• ABOUT THIS TASK: An exact copy of the data is required. No picture may appear in it.

PROVIDED MATERIAL START

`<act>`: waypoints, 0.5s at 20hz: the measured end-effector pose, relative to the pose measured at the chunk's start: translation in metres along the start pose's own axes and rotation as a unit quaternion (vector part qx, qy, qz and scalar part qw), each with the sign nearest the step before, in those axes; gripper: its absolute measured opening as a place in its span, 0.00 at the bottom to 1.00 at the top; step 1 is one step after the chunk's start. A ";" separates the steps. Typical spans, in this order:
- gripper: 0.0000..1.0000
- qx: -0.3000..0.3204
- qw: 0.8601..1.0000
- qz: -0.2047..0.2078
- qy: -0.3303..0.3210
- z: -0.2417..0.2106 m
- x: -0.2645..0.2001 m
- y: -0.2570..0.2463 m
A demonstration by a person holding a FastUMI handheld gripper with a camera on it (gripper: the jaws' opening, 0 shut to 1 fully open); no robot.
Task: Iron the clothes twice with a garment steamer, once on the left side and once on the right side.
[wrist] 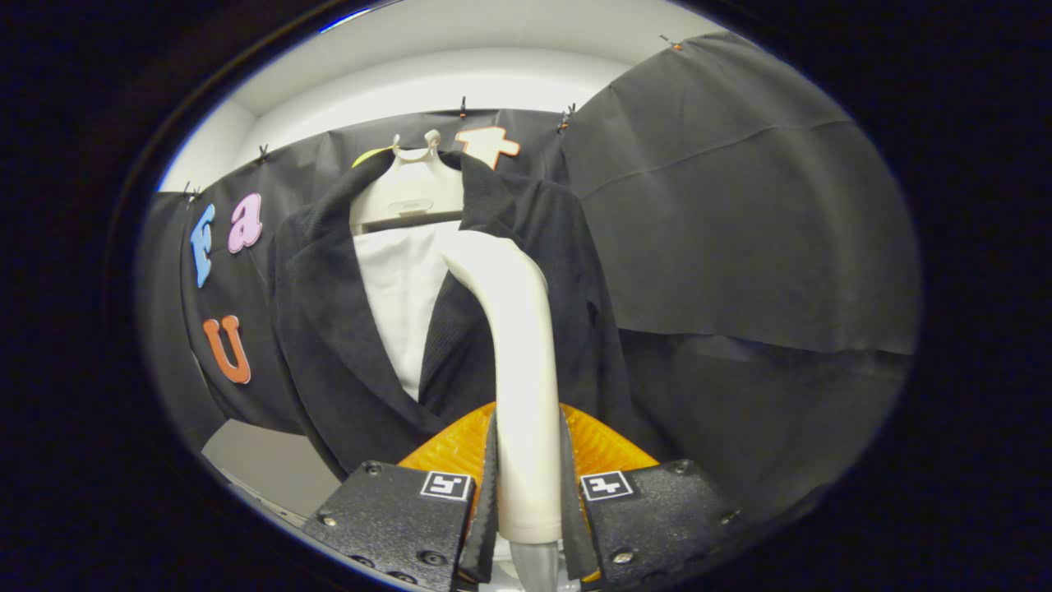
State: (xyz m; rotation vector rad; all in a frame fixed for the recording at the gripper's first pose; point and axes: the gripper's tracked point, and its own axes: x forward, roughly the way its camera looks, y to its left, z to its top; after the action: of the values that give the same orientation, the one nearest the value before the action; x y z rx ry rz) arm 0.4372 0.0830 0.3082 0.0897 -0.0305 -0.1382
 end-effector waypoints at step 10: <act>0.35 -0.012 0.999 -0.008 0.040 -0.053 -0.009 -0.002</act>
State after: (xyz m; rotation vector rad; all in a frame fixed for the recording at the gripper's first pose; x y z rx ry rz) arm 0.4300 0.0864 0.2550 0.0706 0.0511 -0.1515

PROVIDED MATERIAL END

• RESPONSE BELOW:
`<act>`: waypoints, 0.5s at 20hz: the measured end-effector pose, relative to the pose measured at the chunk's start: translation in metres along the start pose's own axes and rotation as a unit quaternion (vector part qx, qy, qz and scalar part qw), each with the sign nearest the step before, in those axes; gripper: its absolute measured opening as a place in its span, 0.00 at the bottom to 1.00 at the top; step 1 is one step after the chunk's start. A ";" separates the steps. Typical spans, in this order:
- gripper: 0.0000..1.0000
- qx: -0.3000..0.3204
- qw: 0.8601..1.0000
- qz: -0.2047..0.2078
- qy: -0.3303..0.3210
- z: -0.2417..0.2106 m
- x: -0.2645..0.2001 m
- y: -0.2570..0.2463 m
A demonstration by a person holding a FastUMI handheld gripper with a camera on it (gripper: the jaws' opening, 0 shut to 1 fully open); no robot.
Task: Iron the clothes twice with a garment steamer, once on the left side and once on the right side.
[wrist] 
State: (xyz m; rotation vector rad; all in a frame fixed for the recording at the gripper's first pose; point and axes: the gripper's tracked point, and its own axes: x forward, roughly the way its camera looks, y to its left, z to its top; after the action: of the values that give the same orientation, the one nearest the value before the action; x y z rx ry rz) arm 0.4372 0.0830 0.3082 0.0897 -0.0305 -0.1382
 end-effector waypoints at step 10: <act>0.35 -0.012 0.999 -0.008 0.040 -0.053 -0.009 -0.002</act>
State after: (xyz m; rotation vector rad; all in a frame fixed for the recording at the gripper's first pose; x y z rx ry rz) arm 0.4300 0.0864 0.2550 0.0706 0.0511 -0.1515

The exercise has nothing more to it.